(Items from a data source)
*-*-*
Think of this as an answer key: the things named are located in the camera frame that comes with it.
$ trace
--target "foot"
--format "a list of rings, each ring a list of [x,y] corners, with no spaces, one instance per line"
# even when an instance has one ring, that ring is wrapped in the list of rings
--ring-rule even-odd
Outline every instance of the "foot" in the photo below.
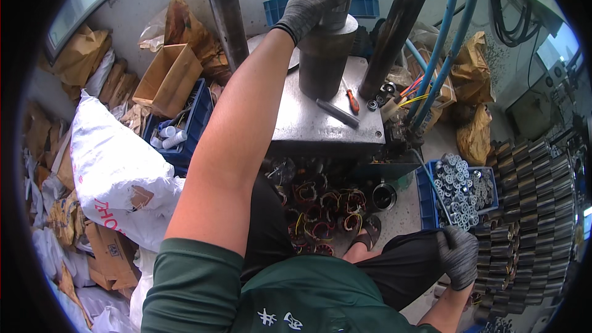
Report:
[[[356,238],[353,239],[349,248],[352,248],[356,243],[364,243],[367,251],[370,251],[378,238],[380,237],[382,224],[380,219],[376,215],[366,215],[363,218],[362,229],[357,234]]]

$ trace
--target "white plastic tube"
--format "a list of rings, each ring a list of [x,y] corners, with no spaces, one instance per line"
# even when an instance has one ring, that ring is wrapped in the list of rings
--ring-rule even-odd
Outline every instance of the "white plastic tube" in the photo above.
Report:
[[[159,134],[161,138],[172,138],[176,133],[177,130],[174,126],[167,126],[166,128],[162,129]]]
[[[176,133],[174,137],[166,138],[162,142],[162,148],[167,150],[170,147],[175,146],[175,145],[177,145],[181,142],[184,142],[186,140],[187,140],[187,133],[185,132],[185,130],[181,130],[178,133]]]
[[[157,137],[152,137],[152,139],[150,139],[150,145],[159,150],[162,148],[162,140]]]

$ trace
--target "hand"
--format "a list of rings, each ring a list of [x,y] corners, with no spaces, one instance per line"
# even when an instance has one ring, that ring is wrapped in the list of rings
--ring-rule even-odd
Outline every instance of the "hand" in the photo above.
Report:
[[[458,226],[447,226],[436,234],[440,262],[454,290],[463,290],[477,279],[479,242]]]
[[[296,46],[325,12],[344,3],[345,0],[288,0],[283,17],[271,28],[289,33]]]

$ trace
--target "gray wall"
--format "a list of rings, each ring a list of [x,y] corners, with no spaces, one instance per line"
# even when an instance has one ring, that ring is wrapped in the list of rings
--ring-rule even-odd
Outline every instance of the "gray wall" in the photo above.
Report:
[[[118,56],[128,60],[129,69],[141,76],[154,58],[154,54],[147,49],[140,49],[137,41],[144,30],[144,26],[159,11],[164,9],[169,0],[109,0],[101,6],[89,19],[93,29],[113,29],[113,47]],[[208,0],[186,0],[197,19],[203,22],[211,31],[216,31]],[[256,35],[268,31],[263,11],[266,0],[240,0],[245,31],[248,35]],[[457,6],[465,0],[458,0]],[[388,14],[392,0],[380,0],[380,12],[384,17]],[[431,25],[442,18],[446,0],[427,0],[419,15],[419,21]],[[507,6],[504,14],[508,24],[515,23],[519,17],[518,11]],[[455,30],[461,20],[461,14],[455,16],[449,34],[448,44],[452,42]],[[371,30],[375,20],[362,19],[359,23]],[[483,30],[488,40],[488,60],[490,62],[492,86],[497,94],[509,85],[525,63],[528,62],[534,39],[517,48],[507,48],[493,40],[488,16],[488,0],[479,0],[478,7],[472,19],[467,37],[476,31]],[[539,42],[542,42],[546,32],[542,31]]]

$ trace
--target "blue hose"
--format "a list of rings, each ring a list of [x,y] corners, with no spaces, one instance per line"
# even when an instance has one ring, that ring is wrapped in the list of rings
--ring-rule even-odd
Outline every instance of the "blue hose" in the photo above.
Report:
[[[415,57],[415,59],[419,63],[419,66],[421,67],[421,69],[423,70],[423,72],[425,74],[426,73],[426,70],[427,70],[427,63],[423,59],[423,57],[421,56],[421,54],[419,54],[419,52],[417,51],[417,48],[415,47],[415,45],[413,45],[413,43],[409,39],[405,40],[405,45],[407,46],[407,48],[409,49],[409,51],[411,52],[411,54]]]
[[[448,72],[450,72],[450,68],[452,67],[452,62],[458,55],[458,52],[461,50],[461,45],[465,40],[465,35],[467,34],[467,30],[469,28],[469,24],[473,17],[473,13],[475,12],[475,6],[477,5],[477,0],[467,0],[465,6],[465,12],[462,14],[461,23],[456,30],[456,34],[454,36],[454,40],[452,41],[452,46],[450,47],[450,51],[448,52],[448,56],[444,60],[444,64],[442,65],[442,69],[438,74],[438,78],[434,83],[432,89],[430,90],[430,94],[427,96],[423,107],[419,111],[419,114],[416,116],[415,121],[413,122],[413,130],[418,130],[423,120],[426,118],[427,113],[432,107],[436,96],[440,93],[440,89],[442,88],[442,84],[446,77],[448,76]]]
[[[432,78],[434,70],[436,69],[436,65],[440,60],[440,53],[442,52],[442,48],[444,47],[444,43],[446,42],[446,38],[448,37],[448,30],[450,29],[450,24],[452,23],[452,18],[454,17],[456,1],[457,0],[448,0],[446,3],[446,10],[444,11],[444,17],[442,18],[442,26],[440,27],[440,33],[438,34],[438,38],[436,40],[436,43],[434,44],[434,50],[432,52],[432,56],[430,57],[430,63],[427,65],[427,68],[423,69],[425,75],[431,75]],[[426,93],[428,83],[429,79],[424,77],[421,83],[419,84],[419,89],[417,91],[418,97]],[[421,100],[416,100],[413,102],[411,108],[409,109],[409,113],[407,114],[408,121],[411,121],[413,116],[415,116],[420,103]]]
*-*-*
__EXERCISE OBJECTIVE__
The expected answer is each line of the records above that includes the string "Outline".

__RESULT OF THE TASK__
Outline every instance of the "foot" in the photo below.
Outline every instance of the "white plastic tube" in the photo above.
Outline every instance of the "hand" in the photo above.
Outline every instance of the "gray wall" in the photo above.
Outline every instance of the "blue hose" in the photo above.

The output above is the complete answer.